「新聞をなくして政府を残すべきか、政府を…


 「新聞をなくして政府を残すべきか、政府をなくして新聞を残すべきか、そのどちらかを選ばなければならないとしたら、私はためらうことなく後者を選ぶだろう」という言葉を米国の第3代大統領のトーマス・ジェファーソンが残している。

 ジェファーソンは一方で、当時の新聞の実態を厳しく批判している。「わが国の新聞がたどってきた堕落した状態、執筆者たちの悪意ある言動、下劣な品性、偽りに満ちた精神を遺憾に思う」とも語った。

 民主主義社会の根幹にあるのは言論・報道の自由の保障である。反対意見も含め多様な言論をたたかわせ、メディアが権力へのチェック機能を果たすことで成り立つから。

 ジェファーソンは言論の自由を支持したが、メディアには繰り返し公正な報道を求め続けた。メディアを権力で規制しようとするような言動はあってはならない。自民党若手議員の勉強会でのメディア批判は、国会議員としての自覚を欠く軽薄浅慮の批判を免れない。

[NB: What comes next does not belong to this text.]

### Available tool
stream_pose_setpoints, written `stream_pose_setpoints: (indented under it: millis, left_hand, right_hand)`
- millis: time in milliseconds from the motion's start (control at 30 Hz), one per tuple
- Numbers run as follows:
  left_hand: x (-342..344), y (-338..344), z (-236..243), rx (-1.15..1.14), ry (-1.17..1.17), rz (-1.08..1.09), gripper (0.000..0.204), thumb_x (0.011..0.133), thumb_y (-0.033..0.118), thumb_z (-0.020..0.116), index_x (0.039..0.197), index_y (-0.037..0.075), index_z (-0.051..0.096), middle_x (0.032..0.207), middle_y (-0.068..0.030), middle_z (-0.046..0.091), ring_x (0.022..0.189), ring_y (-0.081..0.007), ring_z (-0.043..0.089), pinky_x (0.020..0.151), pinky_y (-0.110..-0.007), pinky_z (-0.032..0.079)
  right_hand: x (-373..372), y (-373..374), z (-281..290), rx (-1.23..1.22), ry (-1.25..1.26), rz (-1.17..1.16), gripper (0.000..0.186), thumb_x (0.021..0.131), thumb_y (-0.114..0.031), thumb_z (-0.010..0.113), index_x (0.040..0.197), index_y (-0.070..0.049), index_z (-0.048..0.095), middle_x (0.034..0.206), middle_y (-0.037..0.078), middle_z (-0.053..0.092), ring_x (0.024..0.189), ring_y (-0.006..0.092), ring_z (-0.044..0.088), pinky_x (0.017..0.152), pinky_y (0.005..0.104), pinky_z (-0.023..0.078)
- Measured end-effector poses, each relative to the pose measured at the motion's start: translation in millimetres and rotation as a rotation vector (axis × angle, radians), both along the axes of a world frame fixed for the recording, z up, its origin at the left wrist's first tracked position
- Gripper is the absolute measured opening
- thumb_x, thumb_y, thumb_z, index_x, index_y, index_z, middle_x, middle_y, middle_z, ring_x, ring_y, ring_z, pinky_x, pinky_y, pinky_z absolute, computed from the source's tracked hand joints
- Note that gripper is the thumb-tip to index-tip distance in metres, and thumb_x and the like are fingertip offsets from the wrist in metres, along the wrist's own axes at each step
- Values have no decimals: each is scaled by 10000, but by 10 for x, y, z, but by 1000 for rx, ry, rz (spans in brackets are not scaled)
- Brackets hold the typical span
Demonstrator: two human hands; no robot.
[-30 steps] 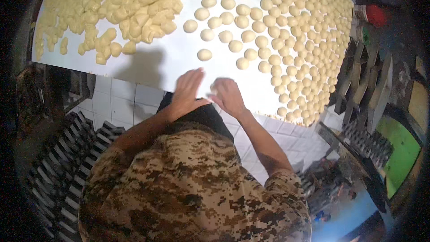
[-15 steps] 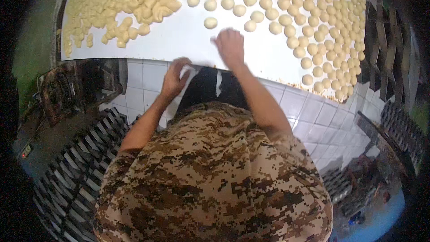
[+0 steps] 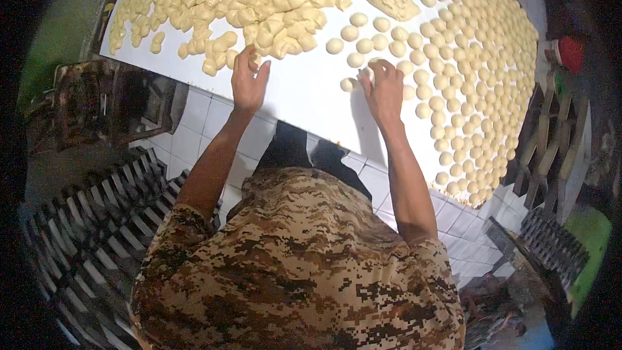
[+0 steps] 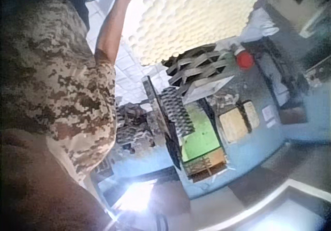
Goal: The person divides pieces of dough, rolls them into balls by hand, and arranges the dough balls onto metal trays.
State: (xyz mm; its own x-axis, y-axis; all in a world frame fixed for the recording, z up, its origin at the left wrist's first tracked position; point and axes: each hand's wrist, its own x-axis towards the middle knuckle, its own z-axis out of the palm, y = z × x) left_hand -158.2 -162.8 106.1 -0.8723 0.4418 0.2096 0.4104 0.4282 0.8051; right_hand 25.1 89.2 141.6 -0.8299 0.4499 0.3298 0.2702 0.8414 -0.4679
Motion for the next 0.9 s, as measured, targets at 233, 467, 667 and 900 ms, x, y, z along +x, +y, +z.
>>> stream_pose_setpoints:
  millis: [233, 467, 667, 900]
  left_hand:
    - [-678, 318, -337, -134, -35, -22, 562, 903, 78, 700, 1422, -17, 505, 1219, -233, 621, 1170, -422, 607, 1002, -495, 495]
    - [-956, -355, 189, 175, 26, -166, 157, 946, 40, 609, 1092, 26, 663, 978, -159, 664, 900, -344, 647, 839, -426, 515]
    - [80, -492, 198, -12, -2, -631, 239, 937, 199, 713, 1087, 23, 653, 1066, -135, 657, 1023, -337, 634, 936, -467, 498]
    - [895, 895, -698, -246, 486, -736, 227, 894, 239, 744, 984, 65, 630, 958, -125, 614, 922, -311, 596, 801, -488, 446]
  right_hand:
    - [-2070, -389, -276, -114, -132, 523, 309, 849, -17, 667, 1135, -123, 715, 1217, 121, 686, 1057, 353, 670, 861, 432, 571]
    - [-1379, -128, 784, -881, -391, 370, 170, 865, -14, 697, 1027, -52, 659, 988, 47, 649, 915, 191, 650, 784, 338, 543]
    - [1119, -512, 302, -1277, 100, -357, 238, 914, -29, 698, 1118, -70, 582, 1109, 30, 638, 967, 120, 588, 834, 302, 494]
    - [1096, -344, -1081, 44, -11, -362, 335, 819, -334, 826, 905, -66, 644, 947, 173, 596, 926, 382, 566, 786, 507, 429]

 権力の一端にある者が備えるべき見識や自制心が見られず、驕りが表れたことも否めない。安倍晋三首相が「事実ならば大変遺憾だ」とし、問題を重視した谷垣禎一幹事長が関係責任者の処分を即断した措置は妥当な対応と言えよう。

 同時に、虚偽報道や偏向報道への正当な批判も、このことで萎縮させてはならない。メディアもまた「第四権力」と言われる存在で、読者の厳しいチェックが求められる。